Harsh though it may sound, Ms Tadlock should have been aware of the restriction. It may be that Delta Airlines did make a public-address announcement about the ban on taking food into the US, but it may have got lost somewhere amid the blur of warnings about safety and security. But even if that were the case, it’s perfectly clear when you arrive at Minneapolis-St Paul airport, and any other international US arrival point, that fresh agricultural produce is banned.
The Animal and Plant Health Inspection Service (APHIS) puts out amnesty bins where anything absent-mindedly brought from the flight can be discarded. If you walk past them, and the sniffer dogs get agitated, it might signal you are about to get stopped and fined.
Is it just the Americans who penalise for fruit transportation?
No, many other countries around the world have restrictions, even when it seems to be pointless. Crossing the land border between Argentina and Chile in South America, for example, which for thousands of miles has no barrier of any kind, intensive checks for foods are carried out. It also applies if you are just north of there in Quito, Ecuador: the airport hotel made me a picnic box for my early morning flight to the Galapagos, only for some of its contents to be confiscated with a great deal of form-filling and signing what seemed to be an abject confession in Spanish for my misdeed. Happily I escaped a $500 fine.
At other borders, biosecurity rules may be deployed as an informal revenue-raising technique. The Independent’s Sally Newall, editor of IndyBest, was fined $50 crossing from Chile to Bolivia because she was carrying an orange.
Does the UK have strict rules?
It all depends from where you are arriving. The Food Standards Agency takes the view that if you can buy it in a shop in the European Union, and you are not importing commercial quantities, then you can bring it to the UK in your normal luggage (though of course foods such as yoghurt can fall foul of the aviation security restrictions on liquids and gels in hand luggage).
From outside Europe, most foods of animal origin are banned. There are a few exceptions such as frogs’ legs (”only if skin and internal organs are removed”), caviar (up to 125g) and fish (to a maximum of 20kg, or a single fish, whichever is larger).
Which is the toughest country?
Australia is the most hard line. It is an island with some natural barriers and a vast amount of agriculture, so there is a lot to lose. The maximum fine for breaking the 2105 Biosecurity Act is A$420,000 (£230,000), with up to 10 years in prison, though the full weight of the law is unlikely to be applied if you’ve just brought an apple from the plane.

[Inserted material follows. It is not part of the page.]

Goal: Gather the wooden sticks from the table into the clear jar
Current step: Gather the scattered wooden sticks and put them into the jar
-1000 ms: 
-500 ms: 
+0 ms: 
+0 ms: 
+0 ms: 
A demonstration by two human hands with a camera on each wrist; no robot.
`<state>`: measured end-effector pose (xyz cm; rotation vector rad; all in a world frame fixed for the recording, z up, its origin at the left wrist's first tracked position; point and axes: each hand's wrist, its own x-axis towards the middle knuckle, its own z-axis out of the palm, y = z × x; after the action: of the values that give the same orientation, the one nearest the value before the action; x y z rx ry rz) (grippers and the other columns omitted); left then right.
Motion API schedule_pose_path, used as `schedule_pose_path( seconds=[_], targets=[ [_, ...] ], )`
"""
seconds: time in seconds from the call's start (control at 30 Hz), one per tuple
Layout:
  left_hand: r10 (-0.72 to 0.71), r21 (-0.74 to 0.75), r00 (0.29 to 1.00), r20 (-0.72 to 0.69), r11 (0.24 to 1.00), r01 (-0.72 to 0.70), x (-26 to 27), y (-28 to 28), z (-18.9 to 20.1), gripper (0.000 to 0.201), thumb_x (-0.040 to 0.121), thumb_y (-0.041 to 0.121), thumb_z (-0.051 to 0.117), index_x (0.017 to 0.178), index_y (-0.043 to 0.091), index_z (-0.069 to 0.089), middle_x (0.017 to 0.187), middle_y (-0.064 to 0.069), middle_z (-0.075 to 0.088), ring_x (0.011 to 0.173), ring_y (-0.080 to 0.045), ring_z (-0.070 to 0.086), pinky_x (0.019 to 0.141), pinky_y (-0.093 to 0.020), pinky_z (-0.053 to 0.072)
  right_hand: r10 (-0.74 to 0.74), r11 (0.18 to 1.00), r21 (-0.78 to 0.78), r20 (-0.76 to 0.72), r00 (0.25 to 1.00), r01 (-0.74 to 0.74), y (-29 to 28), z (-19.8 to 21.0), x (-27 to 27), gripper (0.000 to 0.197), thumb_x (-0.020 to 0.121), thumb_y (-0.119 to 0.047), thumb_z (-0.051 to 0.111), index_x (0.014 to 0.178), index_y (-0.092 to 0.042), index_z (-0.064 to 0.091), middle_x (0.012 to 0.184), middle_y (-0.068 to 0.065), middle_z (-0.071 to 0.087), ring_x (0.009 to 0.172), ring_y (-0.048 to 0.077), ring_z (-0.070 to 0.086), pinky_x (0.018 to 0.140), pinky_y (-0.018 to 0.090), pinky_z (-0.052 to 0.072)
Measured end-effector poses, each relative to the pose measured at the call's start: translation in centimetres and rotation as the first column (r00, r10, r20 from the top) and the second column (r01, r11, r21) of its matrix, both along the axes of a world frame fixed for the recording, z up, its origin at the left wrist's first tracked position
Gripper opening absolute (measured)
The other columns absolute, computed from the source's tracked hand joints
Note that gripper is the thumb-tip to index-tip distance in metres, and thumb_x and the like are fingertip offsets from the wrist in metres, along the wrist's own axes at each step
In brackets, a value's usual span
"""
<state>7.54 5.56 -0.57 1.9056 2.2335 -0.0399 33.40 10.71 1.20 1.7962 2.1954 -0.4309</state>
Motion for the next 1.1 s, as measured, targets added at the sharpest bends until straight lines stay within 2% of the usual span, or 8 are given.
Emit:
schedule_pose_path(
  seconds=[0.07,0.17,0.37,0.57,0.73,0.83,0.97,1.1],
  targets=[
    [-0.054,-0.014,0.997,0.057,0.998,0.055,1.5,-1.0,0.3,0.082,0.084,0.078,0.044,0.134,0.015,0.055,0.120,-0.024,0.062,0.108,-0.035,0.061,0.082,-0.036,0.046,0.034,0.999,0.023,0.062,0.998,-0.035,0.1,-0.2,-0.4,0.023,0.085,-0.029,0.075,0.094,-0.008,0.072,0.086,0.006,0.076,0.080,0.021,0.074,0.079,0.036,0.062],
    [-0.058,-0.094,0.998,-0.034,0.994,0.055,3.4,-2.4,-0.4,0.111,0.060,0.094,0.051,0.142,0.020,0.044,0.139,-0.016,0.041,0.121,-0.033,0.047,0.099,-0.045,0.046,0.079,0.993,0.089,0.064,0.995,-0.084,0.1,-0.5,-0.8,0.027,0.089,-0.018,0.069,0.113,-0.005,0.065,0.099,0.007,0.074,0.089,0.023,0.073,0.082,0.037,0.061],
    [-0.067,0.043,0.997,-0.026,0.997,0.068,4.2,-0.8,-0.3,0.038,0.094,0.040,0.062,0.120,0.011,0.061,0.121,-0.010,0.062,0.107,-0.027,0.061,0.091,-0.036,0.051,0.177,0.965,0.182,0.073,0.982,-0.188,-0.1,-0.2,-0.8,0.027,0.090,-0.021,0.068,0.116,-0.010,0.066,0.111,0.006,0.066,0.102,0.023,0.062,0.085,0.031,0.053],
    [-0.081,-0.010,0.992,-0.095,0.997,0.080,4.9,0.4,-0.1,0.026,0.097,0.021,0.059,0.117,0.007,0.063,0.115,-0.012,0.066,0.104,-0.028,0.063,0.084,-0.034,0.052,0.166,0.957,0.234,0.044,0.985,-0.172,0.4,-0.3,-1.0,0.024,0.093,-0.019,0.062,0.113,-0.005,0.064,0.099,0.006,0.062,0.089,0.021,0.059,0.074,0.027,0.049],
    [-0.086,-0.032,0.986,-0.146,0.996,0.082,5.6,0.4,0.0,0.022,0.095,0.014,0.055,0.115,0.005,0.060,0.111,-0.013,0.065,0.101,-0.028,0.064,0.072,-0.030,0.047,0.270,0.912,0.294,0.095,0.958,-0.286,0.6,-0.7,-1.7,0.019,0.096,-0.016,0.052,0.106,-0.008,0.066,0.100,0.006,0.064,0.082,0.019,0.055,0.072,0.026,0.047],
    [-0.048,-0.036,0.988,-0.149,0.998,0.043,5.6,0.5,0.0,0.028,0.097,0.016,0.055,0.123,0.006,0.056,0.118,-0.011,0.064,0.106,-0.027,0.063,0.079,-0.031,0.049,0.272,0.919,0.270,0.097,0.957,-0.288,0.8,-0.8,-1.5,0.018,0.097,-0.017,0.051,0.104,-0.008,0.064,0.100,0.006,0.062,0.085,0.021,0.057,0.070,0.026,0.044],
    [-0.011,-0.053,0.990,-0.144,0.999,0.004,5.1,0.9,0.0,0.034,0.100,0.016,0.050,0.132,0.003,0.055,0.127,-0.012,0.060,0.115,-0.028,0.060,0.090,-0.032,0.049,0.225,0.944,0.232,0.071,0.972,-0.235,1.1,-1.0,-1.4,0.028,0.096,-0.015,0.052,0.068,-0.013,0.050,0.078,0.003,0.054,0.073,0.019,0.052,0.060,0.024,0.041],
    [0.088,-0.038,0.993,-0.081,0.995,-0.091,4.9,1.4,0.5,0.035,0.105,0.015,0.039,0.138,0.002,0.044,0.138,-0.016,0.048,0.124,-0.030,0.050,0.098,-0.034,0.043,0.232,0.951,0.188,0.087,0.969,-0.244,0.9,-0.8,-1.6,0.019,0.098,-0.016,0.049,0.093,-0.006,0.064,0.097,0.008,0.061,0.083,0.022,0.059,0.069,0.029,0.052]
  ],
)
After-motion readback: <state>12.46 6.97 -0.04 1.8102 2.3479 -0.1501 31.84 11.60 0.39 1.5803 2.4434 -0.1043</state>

Dried milk, tea and “wooden goods” must all be declared. Many of the questions on the Incoming Passenger Card for Australia are about agricultural issues: besides foods and animal products, one of the questions on the form is, have you been on a farm or in a wilderness area in the last 30 days? Tick that box, and you’ll get questioned about the footwear you were wearing and, last time it happened to me, trample unhappily through a shallow tank of disinfectant.
Even cornflakes and Weetabix must be declared, so if you forget you’ll be regarded as a cereal offender.